►
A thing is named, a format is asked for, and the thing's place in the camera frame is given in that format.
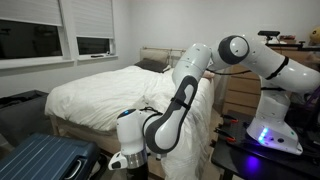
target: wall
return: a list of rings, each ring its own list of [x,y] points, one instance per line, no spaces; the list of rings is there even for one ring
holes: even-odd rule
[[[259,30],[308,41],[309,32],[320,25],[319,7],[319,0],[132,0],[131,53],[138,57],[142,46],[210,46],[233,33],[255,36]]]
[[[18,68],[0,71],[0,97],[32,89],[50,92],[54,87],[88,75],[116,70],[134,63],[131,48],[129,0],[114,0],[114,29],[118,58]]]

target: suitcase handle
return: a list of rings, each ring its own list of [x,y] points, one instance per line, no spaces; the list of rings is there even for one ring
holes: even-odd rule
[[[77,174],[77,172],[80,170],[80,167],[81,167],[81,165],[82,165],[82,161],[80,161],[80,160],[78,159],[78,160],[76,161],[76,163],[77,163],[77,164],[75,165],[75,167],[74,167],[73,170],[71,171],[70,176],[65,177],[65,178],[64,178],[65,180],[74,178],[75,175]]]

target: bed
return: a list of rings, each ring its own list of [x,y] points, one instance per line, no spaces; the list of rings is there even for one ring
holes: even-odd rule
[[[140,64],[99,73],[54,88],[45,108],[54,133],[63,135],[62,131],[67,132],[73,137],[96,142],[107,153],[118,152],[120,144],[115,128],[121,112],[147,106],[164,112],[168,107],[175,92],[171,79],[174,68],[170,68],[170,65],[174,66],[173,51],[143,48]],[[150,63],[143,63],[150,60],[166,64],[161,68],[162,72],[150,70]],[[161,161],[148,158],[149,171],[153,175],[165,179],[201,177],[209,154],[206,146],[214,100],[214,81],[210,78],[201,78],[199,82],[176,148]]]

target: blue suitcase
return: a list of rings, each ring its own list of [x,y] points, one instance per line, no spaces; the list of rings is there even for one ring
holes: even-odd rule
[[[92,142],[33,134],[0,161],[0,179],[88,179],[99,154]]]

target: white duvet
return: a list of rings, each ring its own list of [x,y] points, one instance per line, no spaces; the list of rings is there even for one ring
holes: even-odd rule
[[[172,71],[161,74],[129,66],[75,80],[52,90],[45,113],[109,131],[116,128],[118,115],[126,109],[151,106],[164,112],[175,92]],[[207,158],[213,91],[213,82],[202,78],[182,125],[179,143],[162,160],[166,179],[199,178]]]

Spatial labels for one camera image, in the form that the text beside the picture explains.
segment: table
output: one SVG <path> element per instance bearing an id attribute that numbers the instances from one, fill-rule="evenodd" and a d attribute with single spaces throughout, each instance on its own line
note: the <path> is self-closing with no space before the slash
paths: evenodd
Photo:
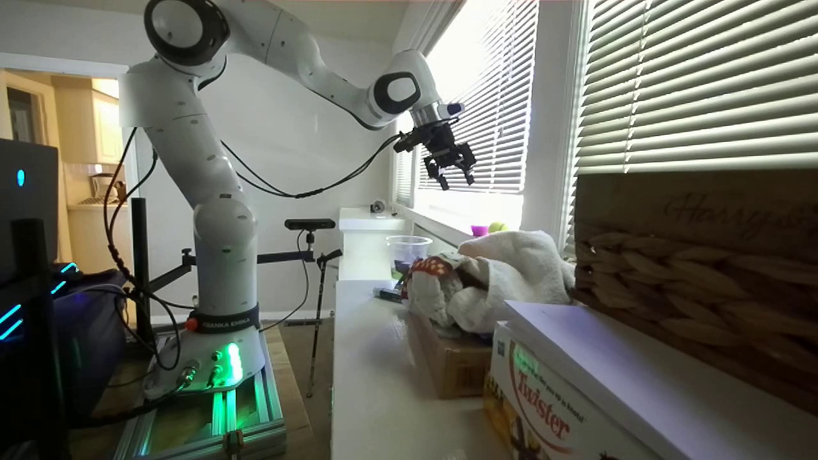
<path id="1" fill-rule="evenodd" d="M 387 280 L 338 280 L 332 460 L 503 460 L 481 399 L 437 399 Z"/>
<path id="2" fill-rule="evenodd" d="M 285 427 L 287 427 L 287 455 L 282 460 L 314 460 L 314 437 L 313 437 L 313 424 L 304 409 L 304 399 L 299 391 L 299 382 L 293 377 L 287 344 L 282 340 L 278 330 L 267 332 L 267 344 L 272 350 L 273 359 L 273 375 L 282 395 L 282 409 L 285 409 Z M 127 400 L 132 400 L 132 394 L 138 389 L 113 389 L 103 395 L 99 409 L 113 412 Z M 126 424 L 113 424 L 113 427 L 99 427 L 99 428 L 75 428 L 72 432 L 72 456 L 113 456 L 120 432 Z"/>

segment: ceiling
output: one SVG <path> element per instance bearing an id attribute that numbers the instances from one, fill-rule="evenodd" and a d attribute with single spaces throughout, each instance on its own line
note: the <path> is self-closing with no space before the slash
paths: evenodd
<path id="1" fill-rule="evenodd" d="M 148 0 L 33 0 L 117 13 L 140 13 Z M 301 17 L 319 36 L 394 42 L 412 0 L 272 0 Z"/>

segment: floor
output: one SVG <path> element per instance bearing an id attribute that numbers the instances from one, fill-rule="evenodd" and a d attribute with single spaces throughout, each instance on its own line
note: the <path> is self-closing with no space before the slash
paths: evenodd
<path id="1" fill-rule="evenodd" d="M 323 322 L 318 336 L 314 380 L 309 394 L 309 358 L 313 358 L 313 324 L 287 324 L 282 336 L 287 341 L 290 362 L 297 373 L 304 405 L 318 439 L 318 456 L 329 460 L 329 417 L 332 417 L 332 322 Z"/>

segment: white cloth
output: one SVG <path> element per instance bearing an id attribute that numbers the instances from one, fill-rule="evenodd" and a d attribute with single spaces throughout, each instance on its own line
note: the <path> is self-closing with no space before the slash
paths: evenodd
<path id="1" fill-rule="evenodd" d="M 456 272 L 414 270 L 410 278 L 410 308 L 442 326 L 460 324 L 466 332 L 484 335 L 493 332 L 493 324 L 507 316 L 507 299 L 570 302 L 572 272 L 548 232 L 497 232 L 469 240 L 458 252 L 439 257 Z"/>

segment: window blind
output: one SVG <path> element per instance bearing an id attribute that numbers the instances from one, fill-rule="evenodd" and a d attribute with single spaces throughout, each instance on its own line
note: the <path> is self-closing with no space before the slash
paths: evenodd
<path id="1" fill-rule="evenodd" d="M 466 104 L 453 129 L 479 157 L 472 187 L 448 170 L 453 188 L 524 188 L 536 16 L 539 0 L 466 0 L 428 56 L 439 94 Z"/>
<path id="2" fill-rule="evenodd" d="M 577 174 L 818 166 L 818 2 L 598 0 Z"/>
◄
►
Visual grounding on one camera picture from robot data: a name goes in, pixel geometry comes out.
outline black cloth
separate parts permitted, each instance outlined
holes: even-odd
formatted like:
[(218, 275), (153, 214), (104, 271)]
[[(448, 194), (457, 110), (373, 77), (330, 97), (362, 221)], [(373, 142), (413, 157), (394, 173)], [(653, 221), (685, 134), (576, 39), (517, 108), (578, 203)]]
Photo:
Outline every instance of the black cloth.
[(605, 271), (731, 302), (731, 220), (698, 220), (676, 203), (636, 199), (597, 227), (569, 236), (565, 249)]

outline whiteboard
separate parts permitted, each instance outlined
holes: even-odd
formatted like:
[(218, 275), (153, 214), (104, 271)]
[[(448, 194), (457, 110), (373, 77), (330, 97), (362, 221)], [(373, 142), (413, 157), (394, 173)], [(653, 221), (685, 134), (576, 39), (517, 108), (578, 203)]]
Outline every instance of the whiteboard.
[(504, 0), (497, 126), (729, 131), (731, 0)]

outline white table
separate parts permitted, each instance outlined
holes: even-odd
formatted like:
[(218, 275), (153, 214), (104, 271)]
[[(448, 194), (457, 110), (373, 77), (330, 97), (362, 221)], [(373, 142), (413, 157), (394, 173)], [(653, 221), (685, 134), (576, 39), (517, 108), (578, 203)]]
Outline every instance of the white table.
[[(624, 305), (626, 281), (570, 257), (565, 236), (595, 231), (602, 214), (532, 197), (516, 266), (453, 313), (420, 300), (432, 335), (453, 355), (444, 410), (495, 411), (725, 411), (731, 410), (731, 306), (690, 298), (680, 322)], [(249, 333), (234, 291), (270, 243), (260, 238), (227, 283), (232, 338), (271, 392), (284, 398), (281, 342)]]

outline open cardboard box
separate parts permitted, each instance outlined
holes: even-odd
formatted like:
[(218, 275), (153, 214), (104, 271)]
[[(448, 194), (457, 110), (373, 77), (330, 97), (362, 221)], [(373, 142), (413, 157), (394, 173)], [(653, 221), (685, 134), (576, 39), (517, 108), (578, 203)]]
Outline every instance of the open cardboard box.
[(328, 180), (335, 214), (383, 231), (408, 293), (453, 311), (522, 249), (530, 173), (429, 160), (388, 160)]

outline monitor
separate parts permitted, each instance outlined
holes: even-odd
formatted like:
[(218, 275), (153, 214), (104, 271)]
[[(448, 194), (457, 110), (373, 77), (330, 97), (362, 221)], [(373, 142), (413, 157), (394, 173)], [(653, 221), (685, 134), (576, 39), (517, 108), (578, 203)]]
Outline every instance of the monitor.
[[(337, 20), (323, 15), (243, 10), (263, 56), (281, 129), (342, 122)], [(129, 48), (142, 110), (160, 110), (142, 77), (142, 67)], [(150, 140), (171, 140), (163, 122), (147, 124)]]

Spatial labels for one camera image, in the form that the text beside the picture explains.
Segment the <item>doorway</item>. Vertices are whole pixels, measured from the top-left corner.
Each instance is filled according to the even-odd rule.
◄
THE TASK » Please transcribe exactly the part of the records that opens with the line containing "A thing is named, a" and closes with the line containing "target: wall", both ends included, and leave out the pictures.

TASK ANSWER »
A thing is named, a format is asked for, and the thing's place in the camera frame is given in that format.
target: wall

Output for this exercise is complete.